### Material provided:
────
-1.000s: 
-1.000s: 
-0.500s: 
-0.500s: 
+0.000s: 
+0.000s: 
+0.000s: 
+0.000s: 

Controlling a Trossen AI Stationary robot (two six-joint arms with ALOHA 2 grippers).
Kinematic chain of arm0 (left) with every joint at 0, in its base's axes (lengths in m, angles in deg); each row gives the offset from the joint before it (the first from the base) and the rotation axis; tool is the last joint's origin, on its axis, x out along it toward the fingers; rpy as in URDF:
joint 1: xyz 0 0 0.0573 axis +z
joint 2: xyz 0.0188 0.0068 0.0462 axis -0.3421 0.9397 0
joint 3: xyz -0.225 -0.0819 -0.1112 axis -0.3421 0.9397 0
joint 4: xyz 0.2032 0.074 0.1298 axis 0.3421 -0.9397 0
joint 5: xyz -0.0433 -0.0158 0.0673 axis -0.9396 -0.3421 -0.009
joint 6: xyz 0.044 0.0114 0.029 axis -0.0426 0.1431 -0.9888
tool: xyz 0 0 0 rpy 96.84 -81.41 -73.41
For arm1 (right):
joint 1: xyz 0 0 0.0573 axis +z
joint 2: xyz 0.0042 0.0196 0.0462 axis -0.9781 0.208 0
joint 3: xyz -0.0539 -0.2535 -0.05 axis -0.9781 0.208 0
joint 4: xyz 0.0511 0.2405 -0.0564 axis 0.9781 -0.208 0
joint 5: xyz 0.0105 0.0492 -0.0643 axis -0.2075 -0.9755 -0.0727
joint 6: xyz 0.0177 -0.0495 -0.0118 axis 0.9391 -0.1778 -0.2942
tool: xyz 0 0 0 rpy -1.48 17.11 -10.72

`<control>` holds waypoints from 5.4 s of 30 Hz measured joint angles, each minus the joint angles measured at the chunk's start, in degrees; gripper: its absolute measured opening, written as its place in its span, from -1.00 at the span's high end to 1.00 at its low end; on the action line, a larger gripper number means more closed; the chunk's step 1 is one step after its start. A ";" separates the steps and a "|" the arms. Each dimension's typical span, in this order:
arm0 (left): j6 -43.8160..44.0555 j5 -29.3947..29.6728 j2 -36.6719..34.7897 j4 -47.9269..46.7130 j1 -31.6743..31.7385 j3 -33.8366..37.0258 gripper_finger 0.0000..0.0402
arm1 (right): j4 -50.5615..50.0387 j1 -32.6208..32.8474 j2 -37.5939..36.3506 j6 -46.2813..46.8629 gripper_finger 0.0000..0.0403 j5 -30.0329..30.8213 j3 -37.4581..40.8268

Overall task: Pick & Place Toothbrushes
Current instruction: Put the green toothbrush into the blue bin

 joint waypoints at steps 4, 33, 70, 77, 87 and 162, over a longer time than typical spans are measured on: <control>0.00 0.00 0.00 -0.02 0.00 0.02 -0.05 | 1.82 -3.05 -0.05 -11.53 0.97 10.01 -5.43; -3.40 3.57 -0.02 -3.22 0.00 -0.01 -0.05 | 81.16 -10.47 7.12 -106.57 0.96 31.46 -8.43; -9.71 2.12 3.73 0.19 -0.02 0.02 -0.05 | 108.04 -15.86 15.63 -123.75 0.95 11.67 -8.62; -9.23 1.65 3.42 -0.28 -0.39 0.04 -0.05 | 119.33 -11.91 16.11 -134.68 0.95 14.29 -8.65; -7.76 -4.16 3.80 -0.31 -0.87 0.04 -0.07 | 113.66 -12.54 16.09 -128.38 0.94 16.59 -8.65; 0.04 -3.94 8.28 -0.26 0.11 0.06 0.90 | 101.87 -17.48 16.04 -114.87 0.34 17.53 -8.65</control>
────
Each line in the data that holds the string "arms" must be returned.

### Response to the task:
Controlling a Trossen AI Stationary robot (two six-joint arms with ALOHA 2 grippers).
`<control>` holds waypoints from 5.4 s of 30 Hz measured joint angles, each minus the joint angles measured at the chunk's start, in degrees; gripper: its absolute measured opening, written as its place in its span, from -1.00 at the span's high end to 1.00 at its low end; on the action line, a larger gripper number means more closed; the chunk's step 1 is one step after its start. A ";" separates the steps and a "|" the arms. Each dimension's typical span, in this order:

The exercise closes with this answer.